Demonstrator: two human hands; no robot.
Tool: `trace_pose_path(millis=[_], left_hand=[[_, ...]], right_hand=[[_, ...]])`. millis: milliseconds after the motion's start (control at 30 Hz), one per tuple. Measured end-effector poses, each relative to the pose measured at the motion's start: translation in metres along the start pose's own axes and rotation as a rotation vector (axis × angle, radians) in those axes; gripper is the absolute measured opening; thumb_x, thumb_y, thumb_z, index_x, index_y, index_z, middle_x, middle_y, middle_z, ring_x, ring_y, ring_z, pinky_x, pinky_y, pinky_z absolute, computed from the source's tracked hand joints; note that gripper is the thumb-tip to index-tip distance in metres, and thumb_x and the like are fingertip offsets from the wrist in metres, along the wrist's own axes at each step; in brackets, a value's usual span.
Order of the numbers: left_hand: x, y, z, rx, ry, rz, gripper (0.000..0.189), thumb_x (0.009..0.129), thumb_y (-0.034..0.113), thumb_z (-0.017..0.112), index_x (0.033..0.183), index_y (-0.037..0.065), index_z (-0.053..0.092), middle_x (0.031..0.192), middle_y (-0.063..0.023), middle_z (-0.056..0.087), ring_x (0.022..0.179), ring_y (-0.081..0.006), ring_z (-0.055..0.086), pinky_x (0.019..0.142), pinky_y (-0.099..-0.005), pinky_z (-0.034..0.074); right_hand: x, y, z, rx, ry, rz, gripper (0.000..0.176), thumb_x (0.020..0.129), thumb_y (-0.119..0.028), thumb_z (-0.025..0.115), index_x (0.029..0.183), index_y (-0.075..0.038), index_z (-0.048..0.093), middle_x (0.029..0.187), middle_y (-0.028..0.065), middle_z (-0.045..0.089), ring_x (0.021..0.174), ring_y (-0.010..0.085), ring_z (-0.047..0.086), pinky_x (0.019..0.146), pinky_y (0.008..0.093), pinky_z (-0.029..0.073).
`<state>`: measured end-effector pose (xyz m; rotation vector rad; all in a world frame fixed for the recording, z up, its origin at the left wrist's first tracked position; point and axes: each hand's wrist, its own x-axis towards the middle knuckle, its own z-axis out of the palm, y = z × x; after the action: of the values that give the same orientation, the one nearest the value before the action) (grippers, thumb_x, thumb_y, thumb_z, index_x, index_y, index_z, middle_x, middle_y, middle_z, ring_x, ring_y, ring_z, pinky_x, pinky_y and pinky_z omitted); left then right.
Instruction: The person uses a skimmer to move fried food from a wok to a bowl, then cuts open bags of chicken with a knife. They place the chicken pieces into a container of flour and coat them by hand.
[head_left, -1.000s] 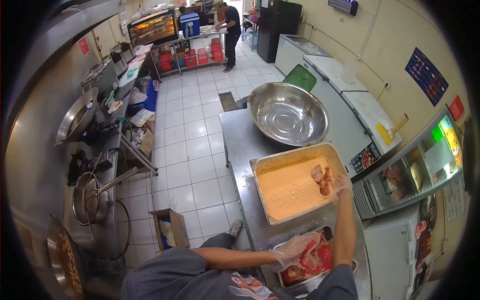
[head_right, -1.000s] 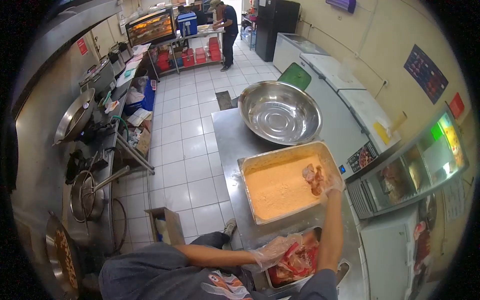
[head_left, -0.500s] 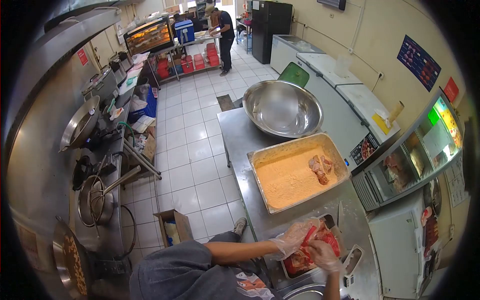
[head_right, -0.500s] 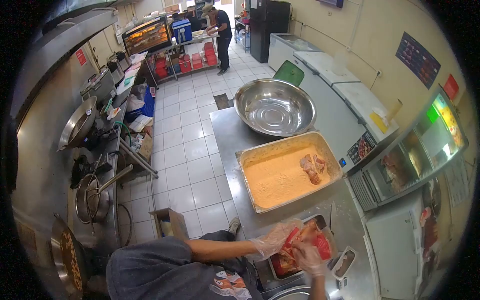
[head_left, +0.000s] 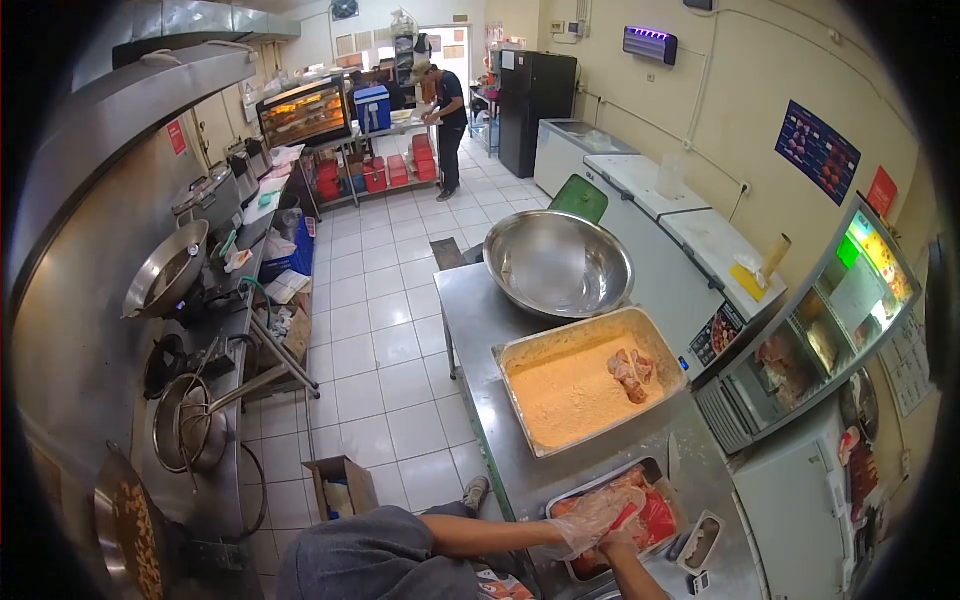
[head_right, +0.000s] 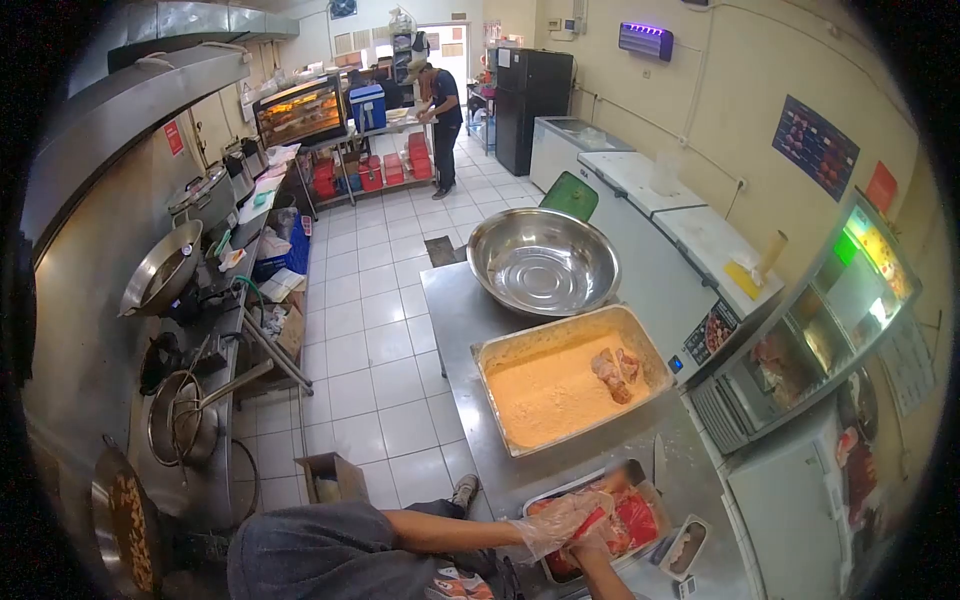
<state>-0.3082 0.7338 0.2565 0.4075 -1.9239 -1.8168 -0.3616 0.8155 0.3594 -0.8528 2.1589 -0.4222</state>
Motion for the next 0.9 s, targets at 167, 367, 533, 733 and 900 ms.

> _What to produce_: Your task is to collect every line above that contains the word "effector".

> _Output of the task_:
Tool: `trace_pose_path(millis=[_], left_hand=[[_, ...]], right_hand=[[_, ...]])`. millis: milliseconds after the motion's start (control at 30 Hz), one per tuple. Measured end-effector poses, each relative to the pose measured at the motion's start: translation in metres along the start pose's own axes and rotation as a rotation vector (axis × angle, radians) in those axes; gripper is the absolute measured opening; thumb_x, thumb_y, thumb_z, index_x, index_y, index_z, middle_x, middle_y, middle_z, ring_x, ring_y, ring_z, pinky_x, pinky_y, pinky_z absolute, computed from the source's tracked hand joints; note that gripper is the thumb-tip to index-tip distance in metres, and thumb_x and the like are fingertip offsets from the wrist in metres, along the wrist's own axes at each step; in brackets, a value's usual span.
`<state>`: measured end-effector pose (xyz m; rotation vector rad; all in a world frame fixed for the recording, z up, its origin at the left wrist's first tracked position; point and axes: each hand's wrist, its own x-axis towards the middle knuckle, its own z-axis out of the palm, y = z × x; after the action: of the values that give the same orientation, the one nearest the value before the action) (grippers, thumb_x, thumb_y, thumb_z, index_x, index_y, index_z, middle_x, middle_y, middle_z, ring_x, ring_y, ring_z, pinky_x, pinky_y and pinky_z omitted); left then right.

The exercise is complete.